In The Number Ones, I’m reviewing every single #1 single in the history of the Billboard Hot 100, starting with the chart’s beginning, in 1958, and working my way up into the present.
It’s a peculiar gift: To sing about sadness without sounding the slightest bit sad. The first time Neil Diamond got to #1, he did it with the drinking song “Cracklin’ Rosie.” That song had been inspired by a story that Diamond had heard. Apparently, somewhere in the north of Canada, there was a native tribe where the women outnumbered the men. So the men who were shut out of the heteronormative numbers game, the ones who couldn’t spend their time with women, spent their time with bottles of wine instead. That’s a crushingly depressing scenario, but Diamond gave it as much celebratory razzle-dazzle as he could muster. And since he was Neil Diamond, he could muster a whole lot of celebratory razzle-dazzle.
The same holds true for Diamond’s second #1 single, which was also his last as a solo artist. (He’d get back to the #1 spot, but only in duet form.) “Song Sung Blue” is a song about songs, and it’s also a song about depression. It’s got a simple premise: When we sing songs about sadness, we channel that sadness, and we make ourselves feel better. Sure! But this whole idea is complicated by the fact that “Song Sung Blue” is not a remotely sad song.

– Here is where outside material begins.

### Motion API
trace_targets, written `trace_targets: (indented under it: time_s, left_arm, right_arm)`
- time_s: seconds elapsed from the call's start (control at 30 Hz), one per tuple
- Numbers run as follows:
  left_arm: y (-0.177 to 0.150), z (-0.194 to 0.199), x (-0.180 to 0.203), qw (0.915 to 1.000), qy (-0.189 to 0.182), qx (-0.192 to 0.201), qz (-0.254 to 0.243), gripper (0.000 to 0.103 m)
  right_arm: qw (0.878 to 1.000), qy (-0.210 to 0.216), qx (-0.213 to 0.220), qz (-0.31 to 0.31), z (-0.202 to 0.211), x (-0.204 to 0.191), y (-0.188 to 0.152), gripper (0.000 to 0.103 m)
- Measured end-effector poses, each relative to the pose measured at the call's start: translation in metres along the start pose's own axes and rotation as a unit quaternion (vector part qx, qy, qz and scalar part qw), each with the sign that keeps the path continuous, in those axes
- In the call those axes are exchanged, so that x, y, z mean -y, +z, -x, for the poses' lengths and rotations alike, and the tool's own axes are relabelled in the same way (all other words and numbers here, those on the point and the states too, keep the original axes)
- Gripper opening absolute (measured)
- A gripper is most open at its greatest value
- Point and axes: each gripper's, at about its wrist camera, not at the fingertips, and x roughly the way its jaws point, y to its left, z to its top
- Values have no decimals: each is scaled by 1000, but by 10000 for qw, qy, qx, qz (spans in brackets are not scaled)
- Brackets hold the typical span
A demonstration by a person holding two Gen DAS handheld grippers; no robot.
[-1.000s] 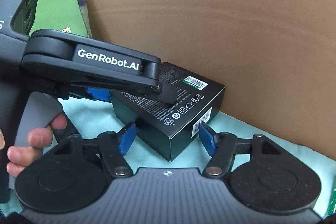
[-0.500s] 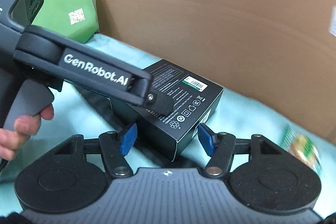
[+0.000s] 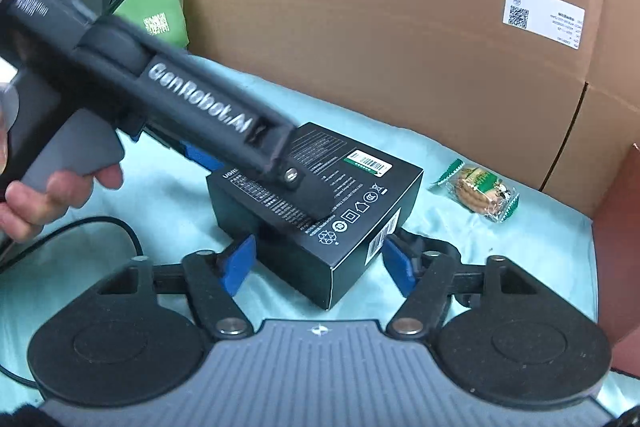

“Funny thing, but you can sing it with a cry in your voice,” Diamond sings. “And before you know it, get to feeling good / You simply got no choice.” There’s no cry in his voice. Instead, he radiates the Broadway-ready warmth that made him a star. Maybe he’s simply charmed by the power of what music can do. Maybe he’s delighted to deliver us the news that we don’t have to be depressed, that we can simply sing a song and make ourselves feel better. After all, Diamond isn’t singing about his own sadness. He’s just singing about songs. Still, there’s a funny disconnect to the idea of Diamond singing this as a sunny amble — as a happy advertising jingle for the very idea of sad music. (Introducing the song live, Diamond would call it “a glad song” rather than “a sad song.”)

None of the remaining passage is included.